For an overview of the development paradigm, look for information on language-oriented programming, including an article I wrote that alludes to how "we will have to raise the level of abstraction to a point that may be hard for us to imagine with our existing tools and languages" due to the "precipitious growth of software complexity". The "community of abstractions" is the model in Oslo-speak.
For Microsoft specific content: there were some great sessions at the PDC (watch the recorded videos). It was covered (with much confusion) on the .NET Rocks! podcast (here and here) as well as on Software Engineering Radio; and there are lots of bloggers talking about their initial experiences with it, such as Shawn Wildermuth, Lars Corneliussen, and of course Chris Sells and Jeff Pinkston. The most clear and coherent explanation I’ve heard was from an interview with Ron Jacobs and David Chappell (Ron gave the keynote at MSDN Dev Con, hosted the ARCast podcast for years). MSDN has at least 29 videos on the Oslo Developer Center, where there’s a good amount of information. including a FAQ. There’s also the online guide for MGrammar, MGrammar in a Nutshell, and the Oslo team blog.

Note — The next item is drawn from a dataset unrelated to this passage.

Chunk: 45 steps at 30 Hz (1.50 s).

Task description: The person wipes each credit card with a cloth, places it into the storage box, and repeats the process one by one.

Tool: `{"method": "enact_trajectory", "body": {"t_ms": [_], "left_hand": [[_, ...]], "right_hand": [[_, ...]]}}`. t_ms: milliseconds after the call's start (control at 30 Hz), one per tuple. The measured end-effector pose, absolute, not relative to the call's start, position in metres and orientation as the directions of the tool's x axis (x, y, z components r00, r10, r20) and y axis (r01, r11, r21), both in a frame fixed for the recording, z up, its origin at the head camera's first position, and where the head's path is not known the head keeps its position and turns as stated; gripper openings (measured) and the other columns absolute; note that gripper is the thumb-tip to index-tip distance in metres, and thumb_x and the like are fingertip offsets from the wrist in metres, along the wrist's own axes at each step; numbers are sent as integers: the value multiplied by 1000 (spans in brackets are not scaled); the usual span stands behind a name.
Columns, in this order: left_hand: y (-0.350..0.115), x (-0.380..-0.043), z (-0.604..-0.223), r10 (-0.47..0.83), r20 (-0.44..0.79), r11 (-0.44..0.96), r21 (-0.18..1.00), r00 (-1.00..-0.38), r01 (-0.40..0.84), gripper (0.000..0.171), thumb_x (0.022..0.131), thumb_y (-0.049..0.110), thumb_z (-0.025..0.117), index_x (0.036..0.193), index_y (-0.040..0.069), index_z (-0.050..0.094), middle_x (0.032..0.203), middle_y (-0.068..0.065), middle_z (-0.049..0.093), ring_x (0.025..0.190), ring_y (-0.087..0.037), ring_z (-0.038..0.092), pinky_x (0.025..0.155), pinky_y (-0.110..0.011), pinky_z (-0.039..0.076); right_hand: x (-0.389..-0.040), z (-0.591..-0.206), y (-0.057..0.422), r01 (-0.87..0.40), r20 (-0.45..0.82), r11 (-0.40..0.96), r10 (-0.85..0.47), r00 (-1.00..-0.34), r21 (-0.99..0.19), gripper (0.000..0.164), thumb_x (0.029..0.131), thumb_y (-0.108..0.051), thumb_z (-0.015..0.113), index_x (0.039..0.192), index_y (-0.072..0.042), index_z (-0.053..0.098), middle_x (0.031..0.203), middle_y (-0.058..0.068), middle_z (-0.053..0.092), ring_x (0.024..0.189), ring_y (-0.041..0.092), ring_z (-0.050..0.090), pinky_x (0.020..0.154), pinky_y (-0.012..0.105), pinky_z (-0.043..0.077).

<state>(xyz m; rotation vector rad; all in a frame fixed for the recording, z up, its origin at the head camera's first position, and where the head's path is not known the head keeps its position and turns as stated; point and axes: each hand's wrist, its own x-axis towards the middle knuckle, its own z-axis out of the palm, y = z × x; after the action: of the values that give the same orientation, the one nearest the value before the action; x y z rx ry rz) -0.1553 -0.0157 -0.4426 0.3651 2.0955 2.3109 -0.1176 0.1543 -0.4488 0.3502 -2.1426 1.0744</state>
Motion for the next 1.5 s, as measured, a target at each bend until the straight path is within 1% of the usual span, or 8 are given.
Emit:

If you’re interested in creating DSLs, make sure to keep a look out for details about the upcoming DSL Developers Conference, which is tentatively planned for April 16-17, immediately following the Lang.NET conference (on general purpose languages) on April 14-16. I’m hoping to be at both this year. And in case you haven’t heard, Microsoft is planning another PDC Conference for 2009, the first time ever these conferences have run for two consecutive years! There will no doubt be much more Oslo news and conference material to cover it at the PDC in November.
Pluralsight, an instructor-led training company, now teaches a two-day "Oslo" Fundamentals course (and Don Box’s blog is hosted there).
The best way to learn about Oslo, however, is to dive in and use it. That’s what I’m doing with my newest system, which needs to be modeled from scratch. So if you haven’t done so already, download the Oslo SDK (link updated to January 2009 SDK) and introduce yourself to the future of modeling and development!